● PROBLEM DETAILS
Every line of the listing below should be written out exactly.

● PROVIDED MATERIAL
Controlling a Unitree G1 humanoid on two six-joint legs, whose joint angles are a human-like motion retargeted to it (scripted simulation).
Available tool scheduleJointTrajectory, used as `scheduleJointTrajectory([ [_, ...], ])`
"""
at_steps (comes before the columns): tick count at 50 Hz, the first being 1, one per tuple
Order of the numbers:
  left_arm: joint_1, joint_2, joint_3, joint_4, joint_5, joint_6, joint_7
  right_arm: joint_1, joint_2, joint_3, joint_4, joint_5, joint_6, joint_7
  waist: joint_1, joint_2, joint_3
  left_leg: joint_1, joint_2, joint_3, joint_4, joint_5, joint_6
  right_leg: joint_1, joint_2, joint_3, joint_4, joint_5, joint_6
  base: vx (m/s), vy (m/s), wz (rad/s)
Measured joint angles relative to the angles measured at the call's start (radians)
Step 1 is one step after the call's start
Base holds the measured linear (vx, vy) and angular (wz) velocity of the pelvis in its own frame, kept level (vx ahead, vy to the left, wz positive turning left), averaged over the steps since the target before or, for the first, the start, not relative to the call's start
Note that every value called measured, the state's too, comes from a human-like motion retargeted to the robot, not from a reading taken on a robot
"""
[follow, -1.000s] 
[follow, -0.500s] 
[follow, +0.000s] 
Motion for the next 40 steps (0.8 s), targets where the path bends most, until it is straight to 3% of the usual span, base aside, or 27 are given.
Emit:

● EXERCISE OUTPUT
Controlling a Unitree G1 humanoid on two six-joint legs, whose joint angles are a human-like motion retargeted to it (scripted simulation).
Available tool scheduleJointTrajectory, used as `scheduleJointTrajectory([ [_, ...], ])`
"""
at_steps (comes before the columns): tick count at 50 Hz, the first being 1, one per tuple
Order of the numbers:
  left_arm: joint_1, joint_2, joint_3, joint_4, joint_5, joint_6, joint_7
  right_arm: joint_1, joint_2, joint_3, joint_4, joint_5, joint_6, joint_7
  waist: joint_1, joint_2, joint_3
  left_leg: joint_1, joint_2, joint_3, joint_4, joint_5, joint_6
  right_leg: joint_1, joint_2, joint_3, joint_4, joint_5, joint_6
  base: vx (m/s), vy (m/s), wz (rad/s)
Measured joint angles relative to the angles measured at the call's start (radians)
Step 1 is one step after the call's start
Base holds the measured linear (vx, vy) and angular (wz) velocity of the pelvis in its own frame, kept level (vx ahead, vy to the left, wz positive turning left), averaged over the steps since the target before or, for the first, the start, not relative to the call's start
Note that every value called measured, the state's too, comes from a human-like motion retargeted to the robot, not from a reading taken on a robot
"""
[follow, -1.000s] 
[follow, -0.500s] 
[follow, +0.000s] 
Motion for the next 40 steps (0.8 s), targets where the path bends most, until it is straight to 3% of the usual span, base aside, or 27 are given.
Emit:

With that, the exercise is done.